2. Traditional Usage of Spina Gleditsiae

The high medicinal importance of Spina Gleditsiae is widely known in traditional and folk medicinal systems in East Asian countries such as China, Korea, and Japan. In herbal medicine, Spina Gleditsiae extracts or its isolated constituents have been known to demonstrate antimutagenic [4], antimicrobial [5], anti-HIV [6], anti-inflammatory [7], antitumour [8], and cardioprotective [9] activities.

In China, Spina Gleditsiae is traditionally used by the TCM doctors as a source of drugs for treating symptoms associated with acute mastitis, skin ulcer, inflammation of the sublingual soft tissue, acute tonsillitis, and cancer [10]. According to the Compendium of Materia Medica, one of the most authoritative TCM encyclopedias, Spina Gleditsiae is able to treat scrofula, dysuria, acute mastitis, and retained afterbirth [11]. In the official Pharmacopoeia of the People’s Republic of China, the functions of Spina Gleditsiae include expelling phlegm, detoxication, apocenosis, and expelling parasite, and it is suggested for use in the treatment of ulcers, sepsis, scabies, and Hansen’s disease [1]. For the inflammation-related treatment, the patients are typically instructed by TCM doctors to swallow the 15–25 g powder of Spina Gleditsiae twice per day until remission. The cancer patients are specially instructed to prepare the decoction at home by boiling Spina Gleditsiae-based herbal mixtures in water (once or twice to produce 300–400 mL). The decoctions are then self-administered 2-3 times daily. According to the report in literature, Spina Gleditsiae is also widely distributed in the Gyeongju city area in Korea. It is used in Korea for treatment of carbuncle, swelling, suppuration, scabies, and skin diseases [12]. Clearly, the bioactive secondary metabolites of the thorn of G. sinensis are the basic functional units to possess those pharmacological effects of the herbal Spina Gleditsiae.

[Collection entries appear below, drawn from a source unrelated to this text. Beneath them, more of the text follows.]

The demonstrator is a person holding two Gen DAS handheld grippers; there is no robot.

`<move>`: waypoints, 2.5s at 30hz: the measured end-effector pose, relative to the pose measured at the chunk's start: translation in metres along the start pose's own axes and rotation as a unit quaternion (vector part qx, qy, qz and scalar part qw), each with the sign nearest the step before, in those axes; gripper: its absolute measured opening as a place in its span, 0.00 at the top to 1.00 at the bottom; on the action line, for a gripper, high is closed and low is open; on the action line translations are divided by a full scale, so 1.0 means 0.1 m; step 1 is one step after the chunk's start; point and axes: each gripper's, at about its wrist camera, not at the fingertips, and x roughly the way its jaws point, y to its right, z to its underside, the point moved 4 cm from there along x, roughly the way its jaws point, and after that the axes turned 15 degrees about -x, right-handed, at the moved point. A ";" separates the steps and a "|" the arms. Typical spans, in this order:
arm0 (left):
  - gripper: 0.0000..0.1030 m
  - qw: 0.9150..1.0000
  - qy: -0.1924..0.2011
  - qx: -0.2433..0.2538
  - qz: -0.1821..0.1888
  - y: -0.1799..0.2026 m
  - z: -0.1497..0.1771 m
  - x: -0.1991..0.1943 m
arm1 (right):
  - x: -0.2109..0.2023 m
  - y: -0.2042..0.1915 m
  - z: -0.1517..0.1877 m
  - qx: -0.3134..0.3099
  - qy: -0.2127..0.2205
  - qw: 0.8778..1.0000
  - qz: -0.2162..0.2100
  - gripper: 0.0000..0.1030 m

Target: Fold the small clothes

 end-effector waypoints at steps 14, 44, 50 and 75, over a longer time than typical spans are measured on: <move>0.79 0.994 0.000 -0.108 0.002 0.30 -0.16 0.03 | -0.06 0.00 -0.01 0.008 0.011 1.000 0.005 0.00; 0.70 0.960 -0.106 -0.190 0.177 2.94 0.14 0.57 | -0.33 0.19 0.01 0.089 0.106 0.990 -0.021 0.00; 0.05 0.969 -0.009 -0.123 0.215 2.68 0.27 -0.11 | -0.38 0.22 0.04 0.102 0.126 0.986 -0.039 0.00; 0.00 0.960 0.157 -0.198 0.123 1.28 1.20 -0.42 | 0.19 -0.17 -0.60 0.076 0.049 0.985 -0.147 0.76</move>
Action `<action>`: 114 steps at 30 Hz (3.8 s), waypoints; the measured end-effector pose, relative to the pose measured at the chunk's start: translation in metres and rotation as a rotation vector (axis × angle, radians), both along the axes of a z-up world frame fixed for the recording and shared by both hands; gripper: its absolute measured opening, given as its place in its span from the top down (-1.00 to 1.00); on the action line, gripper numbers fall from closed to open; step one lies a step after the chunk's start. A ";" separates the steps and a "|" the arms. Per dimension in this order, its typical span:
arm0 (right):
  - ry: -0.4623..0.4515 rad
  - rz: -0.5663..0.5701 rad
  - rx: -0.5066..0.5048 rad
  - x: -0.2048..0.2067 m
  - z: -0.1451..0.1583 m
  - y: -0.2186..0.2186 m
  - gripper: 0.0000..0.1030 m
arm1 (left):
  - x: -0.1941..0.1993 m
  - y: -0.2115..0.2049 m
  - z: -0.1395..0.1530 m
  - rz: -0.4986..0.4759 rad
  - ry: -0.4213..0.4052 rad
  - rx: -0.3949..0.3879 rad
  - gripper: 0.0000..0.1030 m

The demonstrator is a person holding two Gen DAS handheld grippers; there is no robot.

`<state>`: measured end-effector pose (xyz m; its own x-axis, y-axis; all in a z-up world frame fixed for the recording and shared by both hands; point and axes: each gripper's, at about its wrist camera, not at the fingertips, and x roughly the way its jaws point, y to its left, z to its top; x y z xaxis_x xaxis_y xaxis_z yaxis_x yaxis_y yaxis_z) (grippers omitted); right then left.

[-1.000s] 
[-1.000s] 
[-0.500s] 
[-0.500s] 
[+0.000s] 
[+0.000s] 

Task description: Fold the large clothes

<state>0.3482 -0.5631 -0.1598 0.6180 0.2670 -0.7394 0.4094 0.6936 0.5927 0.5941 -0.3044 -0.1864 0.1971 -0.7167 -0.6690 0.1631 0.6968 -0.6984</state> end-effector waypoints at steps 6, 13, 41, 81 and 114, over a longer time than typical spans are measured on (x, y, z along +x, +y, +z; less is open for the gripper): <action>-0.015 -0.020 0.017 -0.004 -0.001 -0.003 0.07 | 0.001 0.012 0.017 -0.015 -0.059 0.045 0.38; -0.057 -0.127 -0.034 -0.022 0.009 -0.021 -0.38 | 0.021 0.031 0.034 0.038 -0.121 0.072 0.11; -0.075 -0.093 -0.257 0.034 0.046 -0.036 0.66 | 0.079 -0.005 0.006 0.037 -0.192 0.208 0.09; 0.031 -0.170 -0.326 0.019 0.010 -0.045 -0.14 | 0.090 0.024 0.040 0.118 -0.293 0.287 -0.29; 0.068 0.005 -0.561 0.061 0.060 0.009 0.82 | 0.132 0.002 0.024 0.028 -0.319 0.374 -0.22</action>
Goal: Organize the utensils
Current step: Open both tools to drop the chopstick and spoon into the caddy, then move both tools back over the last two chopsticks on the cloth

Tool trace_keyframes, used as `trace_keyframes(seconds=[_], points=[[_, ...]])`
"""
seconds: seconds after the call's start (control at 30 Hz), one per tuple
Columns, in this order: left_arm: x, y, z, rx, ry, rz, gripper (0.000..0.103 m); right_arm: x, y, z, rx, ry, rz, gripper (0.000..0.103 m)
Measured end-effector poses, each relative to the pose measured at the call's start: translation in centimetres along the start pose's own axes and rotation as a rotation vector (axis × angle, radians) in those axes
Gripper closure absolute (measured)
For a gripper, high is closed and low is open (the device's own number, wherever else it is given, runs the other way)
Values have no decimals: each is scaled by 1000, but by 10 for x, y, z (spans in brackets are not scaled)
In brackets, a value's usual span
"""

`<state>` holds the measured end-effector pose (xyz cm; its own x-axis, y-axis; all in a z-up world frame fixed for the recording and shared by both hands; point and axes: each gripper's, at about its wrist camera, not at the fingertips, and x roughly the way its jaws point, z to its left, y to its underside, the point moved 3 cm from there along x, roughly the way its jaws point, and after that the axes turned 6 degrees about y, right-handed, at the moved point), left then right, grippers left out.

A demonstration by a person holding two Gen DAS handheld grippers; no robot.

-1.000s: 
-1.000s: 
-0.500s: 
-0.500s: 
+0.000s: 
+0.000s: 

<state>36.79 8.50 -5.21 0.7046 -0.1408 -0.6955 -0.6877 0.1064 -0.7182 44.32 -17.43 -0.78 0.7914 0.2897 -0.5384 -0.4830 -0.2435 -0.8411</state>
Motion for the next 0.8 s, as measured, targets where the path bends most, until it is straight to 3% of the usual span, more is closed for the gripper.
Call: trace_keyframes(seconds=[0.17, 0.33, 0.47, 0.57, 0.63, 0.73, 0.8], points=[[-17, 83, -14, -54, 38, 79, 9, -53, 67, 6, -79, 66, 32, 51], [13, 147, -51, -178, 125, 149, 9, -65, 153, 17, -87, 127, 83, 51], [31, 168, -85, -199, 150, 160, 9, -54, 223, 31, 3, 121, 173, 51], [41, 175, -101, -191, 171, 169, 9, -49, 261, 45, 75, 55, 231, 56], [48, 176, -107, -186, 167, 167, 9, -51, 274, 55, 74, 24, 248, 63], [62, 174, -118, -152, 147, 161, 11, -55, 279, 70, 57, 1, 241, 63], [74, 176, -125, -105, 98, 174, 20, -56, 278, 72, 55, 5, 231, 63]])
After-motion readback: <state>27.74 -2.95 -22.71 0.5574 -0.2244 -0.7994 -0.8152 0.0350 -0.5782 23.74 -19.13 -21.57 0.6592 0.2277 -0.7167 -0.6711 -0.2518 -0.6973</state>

3. Phytochemical Constituents of Spina Gleditsiae

Spina Gleditsiae is rich in secondary metabolites, which are discovered to be responsible for exhibiting its medicinal activities. So far, there are totally 30 compounds belonging to five major groups of secondary metabolites, including triterpene, sterol, flavonoid, phenolic, and alkaloid, which have been isolated and elucidated from Spina Gleditsiae. The chemical structures, previously reported from this herbal medicine, are shown in Figure 1.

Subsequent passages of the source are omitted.